- THE ECB BLOG
Learning from crises: our new framework for euro liquidity lines
29 January 2024
The ECB can lend euro to non-euro area central banks to reduce the risk of financial stress spilling over to the euro area. Piero Cipollone, Philip Lane and Isabel Schnabel explain how we have made such liquidity lines more effective and agile.
The financial disruptions during the coronavirus pandemic and Russia’s invasion of Ukraine have once again underscored the importance of euro liquidity lines. The market tensions triggered by these crises squeezed euro liquidity in a significant number of non-euro area countries. In response, the ECB extended euro liquidity lines to the relevant central banks, thus enabling them to alleviate the funding strains on their domestic financial institutions. Providing euro liquidity to non-euro area countries shields the transmission of monetary policy in the euro area and minimises the risks of adverse feedback loops, making the euro area more resilient.
We recently adjusted our framework for the provision of euro liquidity through the ECB’s swap and repo operations to make these instruments as effective and agile as possible. The framework retains the fundamental elements already in place, and integrates the existing repo facilities into a unified permanent framework called the Eurosystem repo facility for central banks (EUREP). These changes came into effect on 16 January 2024.
The changes to the framework reflect three key lessons from recent experiences. First, that the risks of negative effects on monetary policy transmission increase in the event of disorderly market conditions outside the euro area.

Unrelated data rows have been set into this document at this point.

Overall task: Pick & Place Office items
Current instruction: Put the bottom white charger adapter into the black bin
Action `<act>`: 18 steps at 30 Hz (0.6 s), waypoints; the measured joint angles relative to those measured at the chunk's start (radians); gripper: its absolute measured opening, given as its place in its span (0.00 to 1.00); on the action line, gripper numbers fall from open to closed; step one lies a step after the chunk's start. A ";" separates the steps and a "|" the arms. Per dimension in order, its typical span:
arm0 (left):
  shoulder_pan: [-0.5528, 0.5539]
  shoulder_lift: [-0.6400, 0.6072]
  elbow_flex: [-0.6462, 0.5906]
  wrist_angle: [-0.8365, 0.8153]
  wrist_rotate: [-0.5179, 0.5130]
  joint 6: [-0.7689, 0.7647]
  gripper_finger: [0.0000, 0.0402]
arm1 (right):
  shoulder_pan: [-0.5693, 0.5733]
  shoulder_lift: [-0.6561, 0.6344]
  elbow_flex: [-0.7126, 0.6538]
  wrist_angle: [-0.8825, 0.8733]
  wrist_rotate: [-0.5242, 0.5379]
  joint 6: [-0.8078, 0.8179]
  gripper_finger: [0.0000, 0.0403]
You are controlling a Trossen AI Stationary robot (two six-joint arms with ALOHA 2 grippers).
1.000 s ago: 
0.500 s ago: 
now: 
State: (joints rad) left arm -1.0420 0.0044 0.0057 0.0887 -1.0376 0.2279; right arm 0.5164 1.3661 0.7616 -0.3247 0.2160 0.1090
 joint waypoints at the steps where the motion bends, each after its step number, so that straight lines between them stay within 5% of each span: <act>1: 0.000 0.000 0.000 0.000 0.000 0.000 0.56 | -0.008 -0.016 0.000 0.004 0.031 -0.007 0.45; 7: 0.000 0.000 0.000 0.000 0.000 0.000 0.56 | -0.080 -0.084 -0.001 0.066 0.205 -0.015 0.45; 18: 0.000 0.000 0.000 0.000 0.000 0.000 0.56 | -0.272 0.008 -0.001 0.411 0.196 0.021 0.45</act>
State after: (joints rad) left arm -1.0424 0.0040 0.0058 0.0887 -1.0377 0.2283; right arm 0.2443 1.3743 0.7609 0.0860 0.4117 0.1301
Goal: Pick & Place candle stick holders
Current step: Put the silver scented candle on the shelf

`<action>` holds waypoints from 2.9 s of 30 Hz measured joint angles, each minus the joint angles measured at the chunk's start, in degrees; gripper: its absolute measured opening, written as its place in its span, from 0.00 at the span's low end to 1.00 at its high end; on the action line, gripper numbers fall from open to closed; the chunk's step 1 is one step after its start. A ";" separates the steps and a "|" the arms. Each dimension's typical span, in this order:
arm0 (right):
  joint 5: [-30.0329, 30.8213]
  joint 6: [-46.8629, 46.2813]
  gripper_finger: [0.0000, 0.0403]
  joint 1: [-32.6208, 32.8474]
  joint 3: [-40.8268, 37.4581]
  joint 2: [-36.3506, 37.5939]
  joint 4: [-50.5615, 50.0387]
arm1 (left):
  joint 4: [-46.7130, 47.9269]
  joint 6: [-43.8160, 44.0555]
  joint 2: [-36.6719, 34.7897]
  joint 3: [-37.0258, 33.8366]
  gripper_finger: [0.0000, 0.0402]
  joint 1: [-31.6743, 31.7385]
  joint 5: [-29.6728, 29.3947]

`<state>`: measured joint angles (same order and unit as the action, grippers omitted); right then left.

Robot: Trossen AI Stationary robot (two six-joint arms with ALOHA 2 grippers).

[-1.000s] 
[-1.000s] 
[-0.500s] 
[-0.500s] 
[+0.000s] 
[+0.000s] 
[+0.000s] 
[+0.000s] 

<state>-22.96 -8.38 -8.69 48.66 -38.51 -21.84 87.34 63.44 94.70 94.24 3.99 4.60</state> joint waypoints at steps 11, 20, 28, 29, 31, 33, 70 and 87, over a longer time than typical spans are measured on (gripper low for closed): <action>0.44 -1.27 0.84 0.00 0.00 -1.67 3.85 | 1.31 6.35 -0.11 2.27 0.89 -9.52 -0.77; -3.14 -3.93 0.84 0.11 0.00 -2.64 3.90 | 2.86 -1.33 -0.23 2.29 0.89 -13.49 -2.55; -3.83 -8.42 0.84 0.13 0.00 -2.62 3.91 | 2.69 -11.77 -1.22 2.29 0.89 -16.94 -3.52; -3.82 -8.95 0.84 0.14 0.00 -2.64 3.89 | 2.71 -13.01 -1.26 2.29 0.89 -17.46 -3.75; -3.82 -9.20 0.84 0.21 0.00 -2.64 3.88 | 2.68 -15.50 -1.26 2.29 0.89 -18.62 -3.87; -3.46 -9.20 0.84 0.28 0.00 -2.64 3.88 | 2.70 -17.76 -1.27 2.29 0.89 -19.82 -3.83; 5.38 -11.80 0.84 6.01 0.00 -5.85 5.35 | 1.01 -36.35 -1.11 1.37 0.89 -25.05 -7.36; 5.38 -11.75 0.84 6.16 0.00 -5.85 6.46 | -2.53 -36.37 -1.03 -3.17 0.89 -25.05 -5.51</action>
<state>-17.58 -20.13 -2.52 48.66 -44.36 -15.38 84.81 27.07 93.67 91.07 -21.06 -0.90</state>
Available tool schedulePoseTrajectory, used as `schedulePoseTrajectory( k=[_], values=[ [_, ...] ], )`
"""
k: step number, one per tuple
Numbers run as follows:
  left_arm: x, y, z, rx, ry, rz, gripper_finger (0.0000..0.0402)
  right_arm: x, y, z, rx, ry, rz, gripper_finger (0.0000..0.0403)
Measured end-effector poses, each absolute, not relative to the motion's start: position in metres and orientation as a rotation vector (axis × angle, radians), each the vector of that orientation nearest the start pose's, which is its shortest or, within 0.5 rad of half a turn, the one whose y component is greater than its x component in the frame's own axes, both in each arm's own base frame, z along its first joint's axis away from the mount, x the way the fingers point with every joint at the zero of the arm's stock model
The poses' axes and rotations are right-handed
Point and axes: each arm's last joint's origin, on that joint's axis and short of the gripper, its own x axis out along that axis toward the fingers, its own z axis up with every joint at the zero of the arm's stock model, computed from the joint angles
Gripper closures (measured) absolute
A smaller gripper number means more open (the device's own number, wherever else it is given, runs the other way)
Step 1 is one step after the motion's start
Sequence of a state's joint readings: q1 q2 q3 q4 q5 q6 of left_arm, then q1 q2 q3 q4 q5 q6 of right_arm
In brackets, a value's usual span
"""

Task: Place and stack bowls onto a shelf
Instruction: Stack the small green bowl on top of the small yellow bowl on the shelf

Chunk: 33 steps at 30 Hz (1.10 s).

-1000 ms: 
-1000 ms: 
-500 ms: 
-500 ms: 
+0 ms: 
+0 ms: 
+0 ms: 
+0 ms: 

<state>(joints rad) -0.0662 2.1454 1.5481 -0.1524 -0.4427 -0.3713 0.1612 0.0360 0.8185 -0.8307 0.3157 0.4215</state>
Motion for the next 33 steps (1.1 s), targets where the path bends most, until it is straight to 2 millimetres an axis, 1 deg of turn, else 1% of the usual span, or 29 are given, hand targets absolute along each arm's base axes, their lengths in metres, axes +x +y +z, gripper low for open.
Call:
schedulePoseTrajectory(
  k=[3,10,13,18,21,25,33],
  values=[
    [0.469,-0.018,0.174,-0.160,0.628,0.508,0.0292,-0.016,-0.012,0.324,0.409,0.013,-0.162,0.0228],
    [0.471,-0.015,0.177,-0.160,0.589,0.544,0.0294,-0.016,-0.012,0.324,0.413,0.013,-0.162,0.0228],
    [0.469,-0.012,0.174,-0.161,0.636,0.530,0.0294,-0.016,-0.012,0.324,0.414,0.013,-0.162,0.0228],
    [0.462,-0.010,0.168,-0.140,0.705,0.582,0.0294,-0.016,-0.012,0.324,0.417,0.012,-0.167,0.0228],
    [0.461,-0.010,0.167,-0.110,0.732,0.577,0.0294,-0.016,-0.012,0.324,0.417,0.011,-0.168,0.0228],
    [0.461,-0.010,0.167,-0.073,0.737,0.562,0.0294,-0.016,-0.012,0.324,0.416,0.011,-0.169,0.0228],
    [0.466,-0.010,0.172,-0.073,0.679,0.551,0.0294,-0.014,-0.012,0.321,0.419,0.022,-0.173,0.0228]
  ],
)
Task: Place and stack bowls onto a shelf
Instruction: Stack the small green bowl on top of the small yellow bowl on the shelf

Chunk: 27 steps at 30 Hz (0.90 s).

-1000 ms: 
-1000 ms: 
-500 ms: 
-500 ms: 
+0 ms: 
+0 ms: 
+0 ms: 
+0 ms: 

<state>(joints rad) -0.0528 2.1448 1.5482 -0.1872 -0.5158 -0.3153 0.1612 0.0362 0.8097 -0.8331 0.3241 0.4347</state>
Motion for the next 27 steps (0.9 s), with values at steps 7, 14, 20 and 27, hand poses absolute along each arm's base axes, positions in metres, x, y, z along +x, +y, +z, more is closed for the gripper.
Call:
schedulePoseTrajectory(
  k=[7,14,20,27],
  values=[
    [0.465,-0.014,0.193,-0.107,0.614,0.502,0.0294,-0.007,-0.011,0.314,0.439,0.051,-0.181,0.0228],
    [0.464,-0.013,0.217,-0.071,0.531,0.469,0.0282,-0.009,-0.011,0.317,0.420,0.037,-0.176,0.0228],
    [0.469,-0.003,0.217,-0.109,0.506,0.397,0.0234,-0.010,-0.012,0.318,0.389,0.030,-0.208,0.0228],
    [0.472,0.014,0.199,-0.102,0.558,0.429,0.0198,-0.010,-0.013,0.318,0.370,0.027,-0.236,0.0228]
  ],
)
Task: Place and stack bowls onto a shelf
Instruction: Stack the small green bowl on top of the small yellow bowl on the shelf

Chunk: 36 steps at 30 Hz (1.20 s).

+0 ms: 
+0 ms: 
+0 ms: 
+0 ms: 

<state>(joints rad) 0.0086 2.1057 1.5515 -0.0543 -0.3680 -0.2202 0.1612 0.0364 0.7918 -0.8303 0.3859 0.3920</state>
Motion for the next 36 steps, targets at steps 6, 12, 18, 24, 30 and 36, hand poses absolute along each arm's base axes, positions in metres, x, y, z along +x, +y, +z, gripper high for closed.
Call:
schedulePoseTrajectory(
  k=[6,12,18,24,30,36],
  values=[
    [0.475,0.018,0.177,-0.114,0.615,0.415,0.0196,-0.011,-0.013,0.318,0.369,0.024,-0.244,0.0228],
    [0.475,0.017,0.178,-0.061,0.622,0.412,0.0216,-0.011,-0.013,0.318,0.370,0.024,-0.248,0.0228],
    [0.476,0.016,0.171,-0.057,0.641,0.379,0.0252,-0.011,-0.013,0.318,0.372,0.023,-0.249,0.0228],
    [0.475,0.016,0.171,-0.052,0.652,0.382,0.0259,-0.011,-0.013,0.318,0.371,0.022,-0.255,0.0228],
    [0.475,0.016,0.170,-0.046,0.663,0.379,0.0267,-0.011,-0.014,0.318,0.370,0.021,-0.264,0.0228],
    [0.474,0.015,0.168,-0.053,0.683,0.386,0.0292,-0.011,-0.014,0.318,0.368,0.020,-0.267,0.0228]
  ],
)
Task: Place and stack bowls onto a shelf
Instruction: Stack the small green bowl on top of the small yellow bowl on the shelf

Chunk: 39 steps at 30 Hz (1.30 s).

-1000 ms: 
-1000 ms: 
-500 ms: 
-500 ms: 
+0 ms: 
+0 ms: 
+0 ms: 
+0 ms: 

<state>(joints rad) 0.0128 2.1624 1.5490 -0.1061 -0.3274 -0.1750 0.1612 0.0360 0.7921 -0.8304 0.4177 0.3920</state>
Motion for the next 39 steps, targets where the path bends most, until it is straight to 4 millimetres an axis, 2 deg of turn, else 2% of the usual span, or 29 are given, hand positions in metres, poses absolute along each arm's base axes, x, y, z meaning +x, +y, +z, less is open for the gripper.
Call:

Second, that the ECB must be able to react quickly to rapidly unfolding events. And third, that the mere existence of a liquidity line pre-empts financial tensions from materialising. The revised framework gives those countries with close economic and financial links to the euro area either standing or fixed-term renewable access to our liquidity lines in normal times. It also expands access to a broader set of countries in times of crisis or a heightened risk of crisis. At the same time, the role of liquidity lines as a “backstop” is reinforced with appropriate surcharges on lending rates. These surcharges help preserve incentives for non-euro area banks to first try to borrow from the private market before resorting to liquidity lines. They also limit the scope for unintended adverse side effects such as excessive foreign borrowing in euro.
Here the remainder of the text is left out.